Voici l’aventure qu’il nous conta, le jour où il fuma son premier cigare — fameux, les cigares du teniente Armilla ! — particulièrement fameux pour quelqu’un qui revenait de loin…
Carvès avait quitté le Placer de la Désolation avec une vingtaine d’hommes. Le cinquième jour de marche, comme ils allaient commencer l’ascension, un petit groupe de sept ou huit mineurs demanda à se séparer et à regagner Puerto-Leon. Carvès consentit et régla leur part. Il demeura donc avec une douzaine d’hommes, dont José le Basque, qui déclara à Carvès :
« — Patron ! Je ne crois pas beaucoup à votre Eldorado ; à mon avis, il n’y a pas beaucoup de bon dans tout cela. Mais votre geste me plaît et je vous suis.

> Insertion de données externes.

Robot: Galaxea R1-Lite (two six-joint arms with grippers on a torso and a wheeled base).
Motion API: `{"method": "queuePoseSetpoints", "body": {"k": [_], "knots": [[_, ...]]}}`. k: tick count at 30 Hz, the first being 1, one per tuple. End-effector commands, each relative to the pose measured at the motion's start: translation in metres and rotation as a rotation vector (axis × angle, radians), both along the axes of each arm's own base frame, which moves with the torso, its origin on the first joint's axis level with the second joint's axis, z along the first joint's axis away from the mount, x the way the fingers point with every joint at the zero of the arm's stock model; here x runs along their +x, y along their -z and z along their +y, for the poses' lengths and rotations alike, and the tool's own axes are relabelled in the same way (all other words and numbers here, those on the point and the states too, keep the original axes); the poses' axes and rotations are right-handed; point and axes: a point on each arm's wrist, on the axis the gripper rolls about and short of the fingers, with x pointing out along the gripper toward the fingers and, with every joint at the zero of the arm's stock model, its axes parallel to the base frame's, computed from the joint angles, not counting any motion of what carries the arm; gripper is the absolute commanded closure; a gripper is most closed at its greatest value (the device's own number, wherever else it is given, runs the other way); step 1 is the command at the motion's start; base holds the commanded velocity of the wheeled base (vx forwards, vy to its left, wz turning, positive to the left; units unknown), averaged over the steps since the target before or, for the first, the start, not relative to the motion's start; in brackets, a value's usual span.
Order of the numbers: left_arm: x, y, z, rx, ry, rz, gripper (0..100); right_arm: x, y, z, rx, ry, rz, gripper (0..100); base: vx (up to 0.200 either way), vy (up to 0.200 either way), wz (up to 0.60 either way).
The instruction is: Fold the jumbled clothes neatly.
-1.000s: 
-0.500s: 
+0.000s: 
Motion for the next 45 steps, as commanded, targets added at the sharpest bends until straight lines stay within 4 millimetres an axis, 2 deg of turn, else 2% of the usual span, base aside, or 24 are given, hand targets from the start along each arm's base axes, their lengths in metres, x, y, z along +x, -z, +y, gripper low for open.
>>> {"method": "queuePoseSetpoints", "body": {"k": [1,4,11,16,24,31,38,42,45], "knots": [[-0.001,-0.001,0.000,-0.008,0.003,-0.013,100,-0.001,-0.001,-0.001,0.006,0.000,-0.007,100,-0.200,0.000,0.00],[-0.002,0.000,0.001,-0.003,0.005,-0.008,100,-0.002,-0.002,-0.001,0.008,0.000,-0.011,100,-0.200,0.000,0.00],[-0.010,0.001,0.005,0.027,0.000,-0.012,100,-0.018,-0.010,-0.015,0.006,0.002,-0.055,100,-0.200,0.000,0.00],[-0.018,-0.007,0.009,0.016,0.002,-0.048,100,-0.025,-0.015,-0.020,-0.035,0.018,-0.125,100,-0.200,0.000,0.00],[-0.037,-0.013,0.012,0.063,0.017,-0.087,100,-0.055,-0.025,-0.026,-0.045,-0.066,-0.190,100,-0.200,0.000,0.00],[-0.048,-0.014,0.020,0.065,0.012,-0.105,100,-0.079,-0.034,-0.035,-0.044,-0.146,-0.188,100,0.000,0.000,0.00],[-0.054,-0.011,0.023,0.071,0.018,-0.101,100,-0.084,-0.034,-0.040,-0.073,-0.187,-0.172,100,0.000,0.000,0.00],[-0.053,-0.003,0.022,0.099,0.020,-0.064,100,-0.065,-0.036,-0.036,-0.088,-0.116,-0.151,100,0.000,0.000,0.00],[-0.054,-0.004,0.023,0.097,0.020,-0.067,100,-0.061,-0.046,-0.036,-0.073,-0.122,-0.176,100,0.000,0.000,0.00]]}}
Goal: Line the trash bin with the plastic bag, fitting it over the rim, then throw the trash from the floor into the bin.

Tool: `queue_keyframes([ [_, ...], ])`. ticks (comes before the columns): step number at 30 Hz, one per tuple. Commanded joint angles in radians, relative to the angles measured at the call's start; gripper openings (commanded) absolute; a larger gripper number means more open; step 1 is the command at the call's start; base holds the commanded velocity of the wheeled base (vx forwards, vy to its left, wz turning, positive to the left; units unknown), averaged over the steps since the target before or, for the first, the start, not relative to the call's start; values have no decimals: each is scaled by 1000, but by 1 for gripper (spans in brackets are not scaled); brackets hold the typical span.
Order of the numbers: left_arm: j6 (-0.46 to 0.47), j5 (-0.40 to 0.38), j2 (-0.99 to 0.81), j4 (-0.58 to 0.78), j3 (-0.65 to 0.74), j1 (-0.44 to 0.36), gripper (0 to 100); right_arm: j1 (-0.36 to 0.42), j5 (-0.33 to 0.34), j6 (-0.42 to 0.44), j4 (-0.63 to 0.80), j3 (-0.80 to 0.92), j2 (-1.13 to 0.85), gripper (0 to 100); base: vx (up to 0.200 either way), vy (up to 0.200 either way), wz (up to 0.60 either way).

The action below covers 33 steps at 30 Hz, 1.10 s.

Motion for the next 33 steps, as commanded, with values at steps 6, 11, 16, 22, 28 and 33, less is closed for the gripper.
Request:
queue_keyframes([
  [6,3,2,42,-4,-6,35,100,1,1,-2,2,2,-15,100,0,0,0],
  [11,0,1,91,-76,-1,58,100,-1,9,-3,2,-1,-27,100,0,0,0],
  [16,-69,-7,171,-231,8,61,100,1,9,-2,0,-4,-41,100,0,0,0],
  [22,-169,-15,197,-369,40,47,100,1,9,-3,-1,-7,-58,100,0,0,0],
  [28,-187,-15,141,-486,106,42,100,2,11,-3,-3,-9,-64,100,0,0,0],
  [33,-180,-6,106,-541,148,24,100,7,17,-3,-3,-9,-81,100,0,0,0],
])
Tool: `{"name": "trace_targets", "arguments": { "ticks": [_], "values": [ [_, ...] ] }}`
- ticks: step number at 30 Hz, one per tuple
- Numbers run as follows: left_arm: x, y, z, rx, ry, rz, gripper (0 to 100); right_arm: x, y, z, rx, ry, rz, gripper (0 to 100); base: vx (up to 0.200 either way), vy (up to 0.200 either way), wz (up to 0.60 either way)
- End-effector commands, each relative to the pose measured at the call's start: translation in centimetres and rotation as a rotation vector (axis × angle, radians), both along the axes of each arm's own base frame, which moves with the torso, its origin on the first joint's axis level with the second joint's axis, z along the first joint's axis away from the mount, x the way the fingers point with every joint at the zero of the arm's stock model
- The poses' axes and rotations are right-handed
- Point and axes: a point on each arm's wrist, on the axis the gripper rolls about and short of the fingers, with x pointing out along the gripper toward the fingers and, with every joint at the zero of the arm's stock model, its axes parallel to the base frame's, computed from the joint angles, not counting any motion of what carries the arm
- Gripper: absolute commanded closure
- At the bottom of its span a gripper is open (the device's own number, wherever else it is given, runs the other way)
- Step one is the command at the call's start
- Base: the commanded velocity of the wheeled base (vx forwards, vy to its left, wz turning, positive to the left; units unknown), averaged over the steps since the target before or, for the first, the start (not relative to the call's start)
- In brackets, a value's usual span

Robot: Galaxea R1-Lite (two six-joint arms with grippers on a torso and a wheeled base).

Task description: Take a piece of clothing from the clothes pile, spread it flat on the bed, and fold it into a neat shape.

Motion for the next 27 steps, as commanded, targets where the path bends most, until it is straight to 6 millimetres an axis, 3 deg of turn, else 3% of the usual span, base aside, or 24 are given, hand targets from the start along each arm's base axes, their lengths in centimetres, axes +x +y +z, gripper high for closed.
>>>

« La montée, — dit Carvès, — s’accomplit à merveille, sans grande fatigue. L’air de la montagne vivifiait les hommes épuisés par un long séjour dans la forêt. Parvenus sur le haut plateau, je reconnus le couloir signalé dans le rapport Grünenhaus. Le professeur de Bonn n’avait pu franchir ces formidables éboulis et avait réservé cette tâche pour plus tard. Le destin ne lui permit pas de l’accomplir. L’obstacle était d’importance. Nous perdîmes beaucoup de temps à vouloir le contourner ; mais un à-pic de plusieurs centaines de mètres rend le détour impossible. C’est à cette perte de temps que je dois la vie, puisqu’elle vous a permis d’arriver assez tôt.
« On franchit à grand’peine la première barrière ; on suivit la faille, le labyrinthe. Les hommes étaient saisis d’une crainte vague, grognaient qu’on faisait là un drôle de « business ». Toutefois l’aspect des parois schisteuses pailletées leur donnait à espérer qu’on était dans un terrain aurifère. Ils ne savaient pas où je les conduisais, mais j’avais convaincu José Yrribaren, et les autres marchèrent de confiance. Nous fûmes obligés de déblayer le couloir tortueux, encombré par les débris de parois qui s’effritaient perpétuellement.
« Au bout de trois jours d’un travail de taupe, à la lueur des torches, nous découvrions une ouverture étroite et basse par où filtrait un filet de jour.